Sure enough, they showed up the next day. Mr. Frank’s son-in-law Al Bridges, who would ultimately be arrested over 50 times, and his wife Maiselle showed up ready to help. Their daughter Suzette and her husband, Sid Mills, were with them when they came into the Indian Center. Sid had just got back from fighting Viet Nam, where he had been critically wounded. His welcome home was to be arrested for fishing on the Nisqually River.

The actions of the fish-in people, including the ideological leader Hank Adams, the Bridges family, the Mills family, the Don and Janet McLoud family, the Frank family, and others, had sparked the revolution of standing up for Indian rights in Washington State. According to the treaties they had signed in 1854, they had the right to hunt and fish in the usual and accustomed places.

However, beginning in the early part of the twentieth century, the state game wardens began to enforce state laws on Indian lands. The BIA, which should have stood up for the Indian people, looked the other way. The BIA never sent any law enforcement people or attorneys to help the beleaguered Indians. They were mostly on their own, although the actor Marlon Brando and the Black comedian Dick Gregory both joined ranks to show their support by getting arrested with them. Gregory and his wife both pulled prison terms after being arrested in the fish-ins.

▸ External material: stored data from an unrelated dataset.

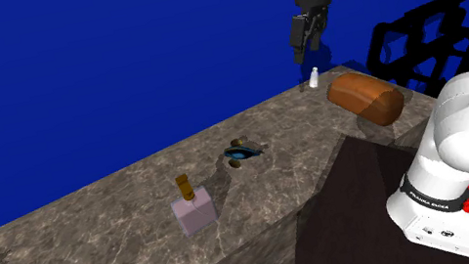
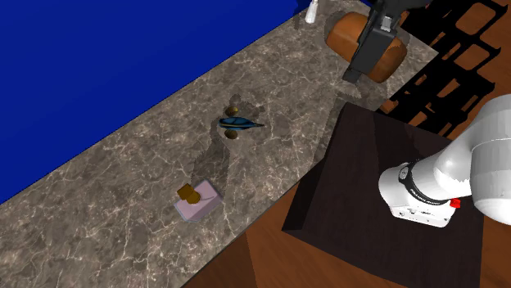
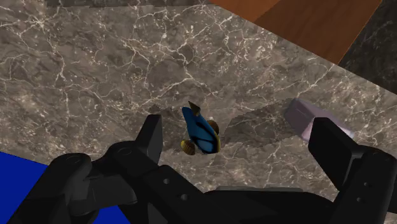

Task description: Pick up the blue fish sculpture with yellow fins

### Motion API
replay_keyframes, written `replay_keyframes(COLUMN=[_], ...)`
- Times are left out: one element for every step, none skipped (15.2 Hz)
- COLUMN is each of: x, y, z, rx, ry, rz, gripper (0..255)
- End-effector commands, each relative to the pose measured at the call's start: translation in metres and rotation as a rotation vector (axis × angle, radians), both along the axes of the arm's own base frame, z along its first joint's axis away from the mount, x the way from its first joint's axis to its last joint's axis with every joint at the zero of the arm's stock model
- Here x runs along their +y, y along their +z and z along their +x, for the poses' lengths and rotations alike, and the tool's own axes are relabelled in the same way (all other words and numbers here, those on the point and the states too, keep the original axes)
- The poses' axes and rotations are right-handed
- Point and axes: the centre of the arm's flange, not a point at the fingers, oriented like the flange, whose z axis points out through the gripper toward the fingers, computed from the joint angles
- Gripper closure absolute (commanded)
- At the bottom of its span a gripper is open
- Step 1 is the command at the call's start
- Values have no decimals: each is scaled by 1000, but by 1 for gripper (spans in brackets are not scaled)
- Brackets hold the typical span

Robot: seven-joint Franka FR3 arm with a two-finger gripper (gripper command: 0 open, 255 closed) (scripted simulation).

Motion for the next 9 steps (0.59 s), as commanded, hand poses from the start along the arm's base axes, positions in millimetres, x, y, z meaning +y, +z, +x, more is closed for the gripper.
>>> replay_keyframes(x=[0, 4, 8, 12, 15, 18, 22, 25, 28], y=[0, -12, -25, -37, -50, -62, -74, -87, -99], z=[0, 3, 5, 8, 11, 14, 17, 21, 24], rx=[0, -10, -20, -30, -40, -49, -59, -69, -79], ry=[0, 6, 12, 18, 24, 30, 36, 42, 47], rz=[0, -14, -28, -42, -56, -70, -84, -98, -112], gripper=[0, 0, 0, 0, 0, 0, 0, 0, 0])
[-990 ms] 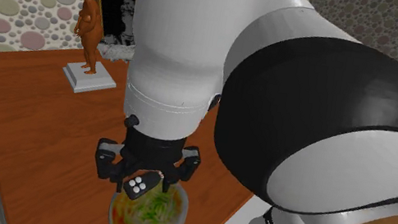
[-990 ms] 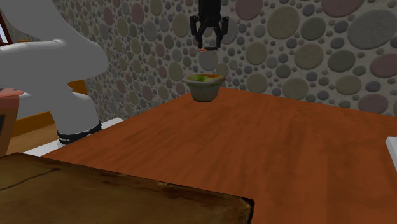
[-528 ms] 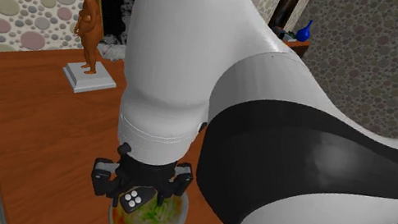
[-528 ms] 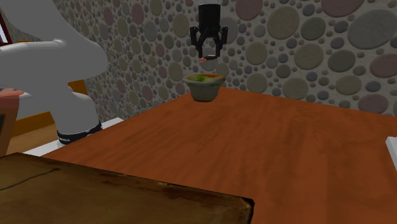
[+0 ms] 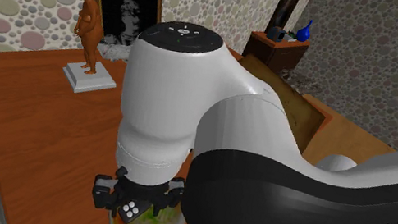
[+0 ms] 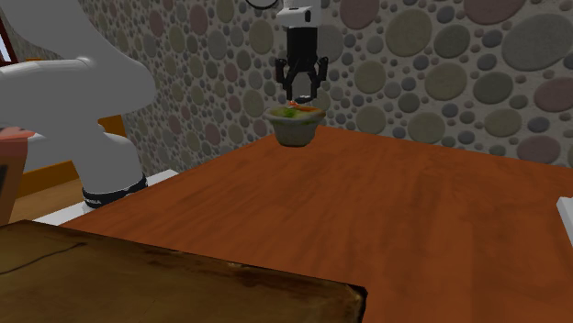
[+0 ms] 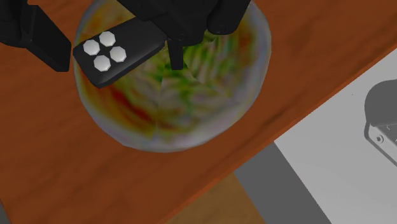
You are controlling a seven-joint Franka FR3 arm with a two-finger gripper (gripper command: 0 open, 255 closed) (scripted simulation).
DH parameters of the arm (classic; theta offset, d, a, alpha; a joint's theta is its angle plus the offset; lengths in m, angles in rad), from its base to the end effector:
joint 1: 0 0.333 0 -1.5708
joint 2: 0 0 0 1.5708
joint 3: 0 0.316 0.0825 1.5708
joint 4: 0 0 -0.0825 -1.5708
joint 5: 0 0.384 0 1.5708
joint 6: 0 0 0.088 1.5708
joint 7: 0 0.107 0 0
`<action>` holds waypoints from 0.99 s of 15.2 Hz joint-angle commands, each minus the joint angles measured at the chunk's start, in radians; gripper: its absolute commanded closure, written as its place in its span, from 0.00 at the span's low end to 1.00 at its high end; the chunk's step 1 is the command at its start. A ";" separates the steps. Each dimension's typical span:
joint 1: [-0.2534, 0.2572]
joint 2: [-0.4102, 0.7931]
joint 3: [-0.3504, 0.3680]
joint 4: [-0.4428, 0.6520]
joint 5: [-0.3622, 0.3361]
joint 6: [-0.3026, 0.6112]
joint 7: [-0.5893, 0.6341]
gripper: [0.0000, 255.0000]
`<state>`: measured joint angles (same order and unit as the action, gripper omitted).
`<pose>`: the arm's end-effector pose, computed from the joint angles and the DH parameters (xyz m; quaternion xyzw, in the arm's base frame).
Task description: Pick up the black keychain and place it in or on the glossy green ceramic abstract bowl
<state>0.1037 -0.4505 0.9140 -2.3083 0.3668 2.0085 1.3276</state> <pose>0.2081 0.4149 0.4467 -0.9666 0.2561 -0.0123 0.0028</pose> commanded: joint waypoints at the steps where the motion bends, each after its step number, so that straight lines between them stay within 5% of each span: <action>1: -0.001 0.004 0.006 -0.009 0.001 0.014 0.001 1.00; 8: -0.001 0.004 0.006 -0.009 0.000 0.014 0.001 1.00; 9: -0.001 0.004 0.006 -0.009 0.000 0.014 0.001 0.00; 15: 0.003 -0.009 -0.010 0.015 0.000 -0.023 -0.001 0.00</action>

The Boldt decision in 1974 affirmed the right of the Indians to 50% of the salmon and steelhead runs. That decision soon ended the fish-ins and led to the creation of the Northwest Indian Fisheries Commission (NWIFC). For a quarter of a century, the Commission, made up of Indians and non-Indians, has regulated the fishing industry in a manner that has helped the fish to recover. Where the runs of both fish had diminished greatly in the previous several decades, the runs have begun to build up to much higher levels. Maiselle’s brother Billy Frank, Jr. is the head of the Commission.

However, the court decision started a reaction by commercial and sport fishermen in the Northwest that is still having serious consequences today. The decision was prompted by the actions of the “fish-in” people from several tribes in the state of Washington. Several of them had been arrested dozens of times when they fished the old Indian way at Frank’s Landing.

The 1983 Voigt decision affirmed the treaty rights of the Chippewa tribes to harvest off-reservation natural resources in parts of Wisconsin, Minnesota, and Michigan. The decision affirmed the treaties of 1837, 1842, and 1854. It immediately set off a chain of events that are still causing problems today.

By 1987 the anti-Indian groups were very active. The leading groups were Equal Rights for Everyone (ERE), the Wisconsin Alliance for Rights and Resources (WARR), and Protect Americans Rights and Resources (PARR).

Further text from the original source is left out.